Centrale hydroélectrique de Songloulou : La puissance d’hier, le pari risqué d’aujourd’hui

Présentée à la presse le 8 mai 2025 par Eneo, Songloulou affiche une puissance intacte. Mais les fissures sont ailleurs : dans la stratégie énergétique nationale.
Avec ses 384 mégawatts (MW) de puissance installée et un taux d’utilisation proche de 90 %, la centrale hydroélectrique de Songloulou reste en 2025 le principal producteur du Réseau Interconnecté Sud (RIS). Malgré l’ascension rapide de Nachtigal, qui atteint déjà 31 % de la production, Songloulou conserve la tête avec 35 % d’énergie injectée entre janvier et avril. Une performance en apparence rassurante, mais qui traduit une dépendance persistante à une infrastructure vieillissante des années 1980.
La visite du site le 08 mai dernier, organisée par Eneo, l’entreprise en charge de la distribution de l’électricité au Cameroun, visait à valoriser la stabilité retrouvée du barrage. Mais derrière les chiffres et la communication technique, une réalité plus préoccupante s’impose : cette centrale vit sous perfusion. Et son avenir repose sur des interventions de plus en plus lourdes. Depuis les années 1980, Songloulou est affectée par une pathologie redoutée : la Réaction Alcali-Granulat (RAG), qui déforme le béton, fissure les structures et gêne le bon fonctionnement mécanique des équipements. Si cette maladie n’est pas unique à Songloulou, elle impose ici une stratégie de réhabilitation permanente, coûteuse et complexe.
Le programme Dam Safety, lancé pour sécuriser l’ouvrage, a déjà mobilisé plus de 11 milliards de FCFA depuis 2015, selon la direction d’Eneo. Et ce n’est qu’un début : une seconde phase est déjà engagée, avec plus de 60 milliards de FCFA d’investissements prévus pour prolonger la durée de vie de la centrale d’au moins 30 ans. Sciage de plots, pose de capteurs, imperméabilisation, renforcement des structures… Le chantier est massif. Et révélateur d’un choix stratégique discutable : maintenir à flot un géant fatigué, plutôt que repenser le modèle énergétique.

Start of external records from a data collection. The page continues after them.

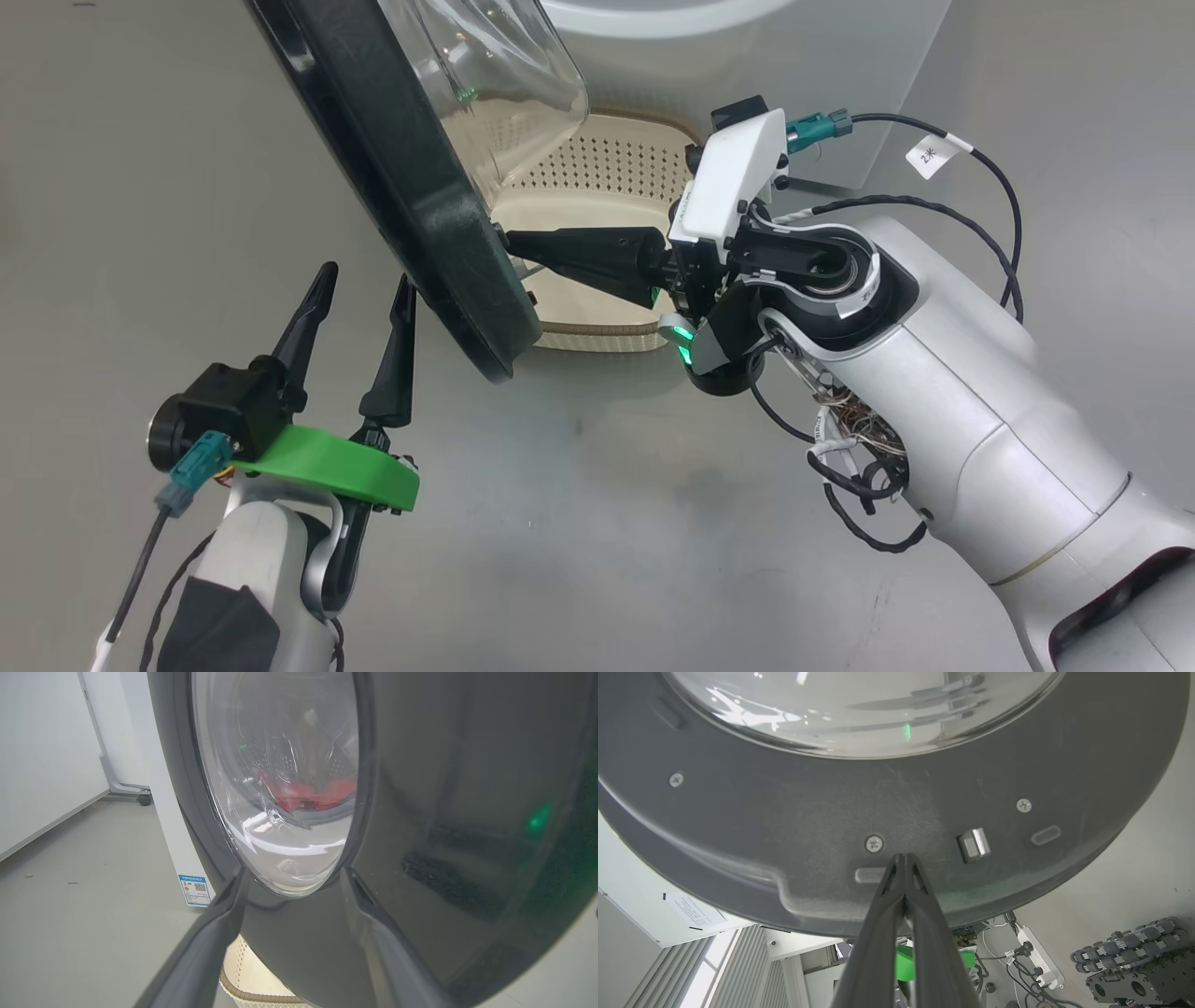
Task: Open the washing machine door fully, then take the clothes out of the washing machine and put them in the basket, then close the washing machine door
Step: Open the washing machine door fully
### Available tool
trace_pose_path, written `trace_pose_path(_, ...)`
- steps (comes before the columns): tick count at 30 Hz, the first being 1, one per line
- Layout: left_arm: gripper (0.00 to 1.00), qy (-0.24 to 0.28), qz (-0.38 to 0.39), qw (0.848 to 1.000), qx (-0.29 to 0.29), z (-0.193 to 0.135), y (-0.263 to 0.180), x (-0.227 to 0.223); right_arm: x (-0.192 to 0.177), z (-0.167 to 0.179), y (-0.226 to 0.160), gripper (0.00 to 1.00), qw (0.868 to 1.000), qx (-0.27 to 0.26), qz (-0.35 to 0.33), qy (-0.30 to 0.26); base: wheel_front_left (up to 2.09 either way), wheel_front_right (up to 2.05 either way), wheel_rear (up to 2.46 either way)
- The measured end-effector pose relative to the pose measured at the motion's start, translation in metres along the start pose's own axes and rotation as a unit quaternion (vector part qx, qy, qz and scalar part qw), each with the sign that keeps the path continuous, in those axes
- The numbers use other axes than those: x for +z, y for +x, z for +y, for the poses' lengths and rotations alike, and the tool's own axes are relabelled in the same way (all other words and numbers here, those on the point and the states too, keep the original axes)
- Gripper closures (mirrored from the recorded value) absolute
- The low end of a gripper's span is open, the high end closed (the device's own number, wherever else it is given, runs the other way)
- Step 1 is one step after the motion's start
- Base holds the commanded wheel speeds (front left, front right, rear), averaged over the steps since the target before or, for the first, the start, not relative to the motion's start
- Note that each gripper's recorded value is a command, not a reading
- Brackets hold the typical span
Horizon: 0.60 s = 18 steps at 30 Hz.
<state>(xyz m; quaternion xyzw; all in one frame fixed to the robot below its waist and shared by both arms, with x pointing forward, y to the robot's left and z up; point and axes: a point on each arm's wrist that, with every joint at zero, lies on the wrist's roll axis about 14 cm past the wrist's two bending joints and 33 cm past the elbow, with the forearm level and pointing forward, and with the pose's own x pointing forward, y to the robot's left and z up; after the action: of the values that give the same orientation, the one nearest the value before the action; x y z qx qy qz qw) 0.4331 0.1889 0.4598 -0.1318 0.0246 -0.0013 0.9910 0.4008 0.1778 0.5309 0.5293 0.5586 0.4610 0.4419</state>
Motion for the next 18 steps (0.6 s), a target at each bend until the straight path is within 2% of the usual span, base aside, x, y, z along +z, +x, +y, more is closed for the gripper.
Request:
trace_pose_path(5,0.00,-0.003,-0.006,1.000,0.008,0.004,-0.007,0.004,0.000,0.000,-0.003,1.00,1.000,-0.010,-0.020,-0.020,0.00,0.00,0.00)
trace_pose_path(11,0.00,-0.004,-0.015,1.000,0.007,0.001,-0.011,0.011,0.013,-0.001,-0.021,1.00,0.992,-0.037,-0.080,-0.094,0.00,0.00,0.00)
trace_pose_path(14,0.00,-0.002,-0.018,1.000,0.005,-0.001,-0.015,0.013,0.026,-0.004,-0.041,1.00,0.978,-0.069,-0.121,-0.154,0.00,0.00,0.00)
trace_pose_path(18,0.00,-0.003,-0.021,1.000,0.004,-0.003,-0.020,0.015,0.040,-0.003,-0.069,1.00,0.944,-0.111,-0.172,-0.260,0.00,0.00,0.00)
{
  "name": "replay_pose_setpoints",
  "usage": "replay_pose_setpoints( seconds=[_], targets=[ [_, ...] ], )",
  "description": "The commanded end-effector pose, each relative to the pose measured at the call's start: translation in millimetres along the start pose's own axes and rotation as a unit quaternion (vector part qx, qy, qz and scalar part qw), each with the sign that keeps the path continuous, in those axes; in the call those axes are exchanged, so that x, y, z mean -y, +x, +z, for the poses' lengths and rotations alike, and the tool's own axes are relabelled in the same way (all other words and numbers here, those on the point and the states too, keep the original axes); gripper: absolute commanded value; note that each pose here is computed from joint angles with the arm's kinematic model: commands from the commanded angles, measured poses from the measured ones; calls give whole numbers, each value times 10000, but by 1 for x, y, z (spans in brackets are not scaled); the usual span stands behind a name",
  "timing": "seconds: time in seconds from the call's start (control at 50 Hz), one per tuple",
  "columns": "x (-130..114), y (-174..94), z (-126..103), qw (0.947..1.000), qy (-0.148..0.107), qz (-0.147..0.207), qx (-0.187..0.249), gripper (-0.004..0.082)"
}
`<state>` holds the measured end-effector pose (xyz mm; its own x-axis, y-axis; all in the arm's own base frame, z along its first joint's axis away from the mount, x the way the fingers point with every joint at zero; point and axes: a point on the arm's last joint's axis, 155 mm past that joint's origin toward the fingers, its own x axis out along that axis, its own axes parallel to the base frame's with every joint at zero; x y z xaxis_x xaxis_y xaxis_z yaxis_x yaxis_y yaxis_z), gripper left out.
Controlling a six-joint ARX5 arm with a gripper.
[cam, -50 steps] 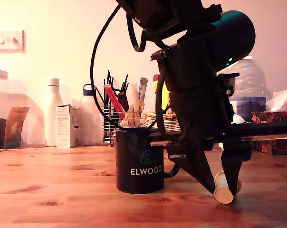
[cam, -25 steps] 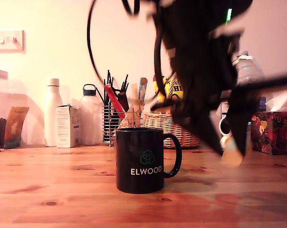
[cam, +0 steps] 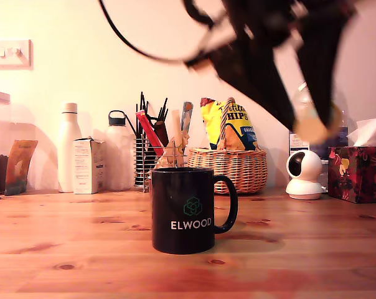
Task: Pick up the coffee capsules from the table one by one and drop them inside the nearest coffee cup
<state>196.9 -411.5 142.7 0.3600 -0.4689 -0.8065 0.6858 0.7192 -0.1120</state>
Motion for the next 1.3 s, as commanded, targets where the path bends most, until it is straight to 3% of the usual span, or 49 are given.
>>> replay_pose_setpoints(
  seconds=[0.0,0.38,0.84,0.96,1.12,1.14,1.26,1.28],
  targets=[
    [-1,-3,-1,9999,99,40,-1,142],
    [-28,-31,-6,9987,154,470,122,142],
    [-90,-39,-28,9962,-227,776,323,142],
    [-106,-37,-31,9966,-260,697,368,142],
    [-114,-31,-24,9979,-269,327,493,142],
    [-115,-31,-23,9981,-136,304,509,142],
    [-125,-31,-12,9973,-145,200,687,142],
    [-127,-31,-10,9972,-10,198,719,142]
  ],
)
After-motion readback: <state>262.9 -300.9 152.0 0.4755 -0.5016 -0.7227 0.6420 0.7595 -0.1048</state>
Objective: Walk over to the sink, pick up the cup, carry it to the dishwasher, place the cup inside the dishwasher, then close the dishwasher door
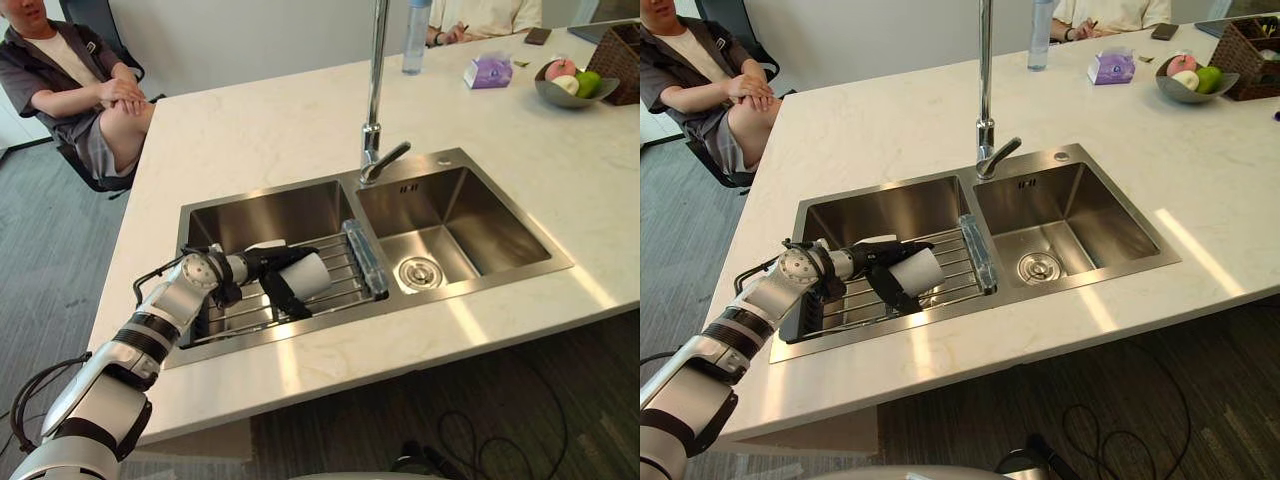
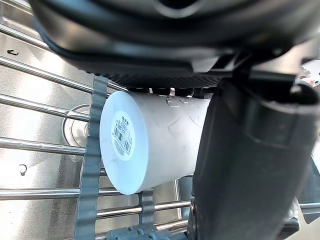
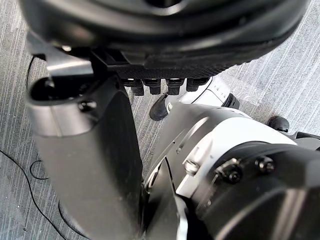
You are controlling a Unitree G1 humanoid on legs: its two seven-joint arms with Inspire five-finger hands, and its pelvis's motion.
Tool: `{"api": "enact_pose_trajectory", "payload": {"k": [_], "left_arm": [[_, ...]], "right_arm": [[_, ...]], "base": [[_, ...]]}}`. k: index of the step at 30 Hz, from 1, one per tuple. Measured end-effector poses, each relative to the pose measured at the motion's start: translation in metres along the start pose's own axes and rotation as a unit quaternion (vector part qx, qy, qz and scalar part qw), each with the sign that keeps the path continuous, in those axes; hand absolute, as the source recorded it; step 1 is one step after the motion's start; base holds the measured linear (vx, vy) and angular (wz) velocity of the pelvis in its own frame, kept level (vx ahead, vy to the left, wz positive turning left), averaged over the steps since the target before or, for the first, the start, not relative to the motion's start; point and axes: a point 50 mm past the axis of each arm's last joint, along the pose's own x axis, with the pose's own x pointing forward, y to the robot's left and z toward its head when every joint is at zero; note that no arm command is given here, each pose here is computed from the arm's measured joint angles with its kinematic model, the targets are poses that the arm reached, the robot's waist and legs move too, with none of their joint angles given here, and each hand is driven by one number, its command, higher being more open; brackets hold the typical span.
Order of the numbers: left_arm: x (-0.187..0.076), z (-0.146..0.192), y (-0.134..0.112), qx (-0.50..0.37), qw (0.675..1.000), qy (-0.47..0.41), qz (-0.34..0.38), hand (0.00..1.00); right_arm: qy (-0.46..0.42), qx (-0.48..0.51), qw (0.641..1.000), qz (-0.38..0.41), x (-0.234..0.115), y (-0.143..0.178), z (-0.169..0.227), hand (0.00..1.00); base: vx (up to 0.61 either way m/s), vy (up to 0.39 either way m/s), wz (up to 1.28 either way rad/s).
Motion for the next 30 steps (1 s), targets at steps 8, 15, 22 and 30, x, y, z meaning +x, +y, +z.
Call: {"api": "enact_pose_trajectory", "payload": {"k": [8,15,22,30], "left_arm": [[0.002,0.001,0.0,0.013,1.0,0.004,-0.003,1.0],[0.002,-0.001,0.0,-0.036,0.999,0.002,-0.004,1.0],[-0.001,-0.013,0.002,-0.159,0.987,-0.021,0.009,1.0],[-0.003,-0.017,0.0,-0.202,0.978,-0.04,0.01,1.0]], "right_arm": [[0.0,-0.008,1.0,0.0,0.0,0.001,-0.001,1.0],[0.0,-0.009,1.0,-0.001,0.0,0.001,-0.001,1.0],[0.0,-0.012,1.0,-0.003,0.0,0.001,-0.001,1.0],[-0.003,-0.019,1.0,0.002,0.0,0.005,0.0,1.0]], "base": [[-0.02,-0.004,0.0],[0.0,-0.001,0.0],[-0.01,-0.001,0.0],[0.0,0.0,0.0]]}}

La stabilité affichée masque donc une fragilité profonde
Alors que la demande électrique du pays croît de 7 % par an, la fiabilité de Songloulou est de plus en plus compromise par la disponibilité de l’eau. En 2025, la Sanaga a connu un étiage sévère, aggravé par un déficit de remplissage de 2 milliards de m³ dans les réservoirs en amont. Lom Pangar, Bamendji, Mape, Mbakaou : ces barrages-réservoirs sont essentiels pour réguler le débit et alimenter Songloulou et Edea, même en saison sèche. L’étiage sévère du fleuve a contraint les centrales à tourner au ralenti.
« Le défi hydrologique observé depuis le début de l’année est lié au faible niveau de remplissage des barrages de retenue en amont, notamment Bamendji et les autres réservoirs, qui n’ont pas accumulé suffisamment d’eau pour garantir un débit régularisé de 1 100 m³/s. Actuellement, ce débit est tombé à environ 800 m³/s, un niveau insuffisant pour assurer la pleine capacité de production en continu », a expliqué Maxim Kath, directeur de l’usine.
La stabilité affichée masque donc une fragilité profonde. Sans une bonne saison des pluies, sans débit suffisant, sans groupes en parfait état, Songloulou ne tient pas son rang. Et avec elle, c’est tout le système électrique du sud qui vacille. L’entrée en service de la centrale de Nachtigal (420 MW) aurait pu marquer un tournant. Mais l’interconnexion avec Songloulou et Edea reste partielle, la complémentarité encore limitée. Les investissements dans le solaire, l’éolien ou les alternatives de stockage sont, pour l’instant, marginaux.
Pendant ce temps, le pays continue d’injecter des milliards dans une centrale dont la survie dépend d’interventions permanentes et de conditions climatiques incertaines. Pour plusieurs observateurs, ce choix de prolongation, plutôt qu’un véritable renouveau du mix énergétique, témoigne d’un manque de vision à long terme. « Songloulou ne peut pas tout porter. Pourtant, la majorité des efforts publics et privés restent focalisés sur sa seule survie », regrette l’un d’eux.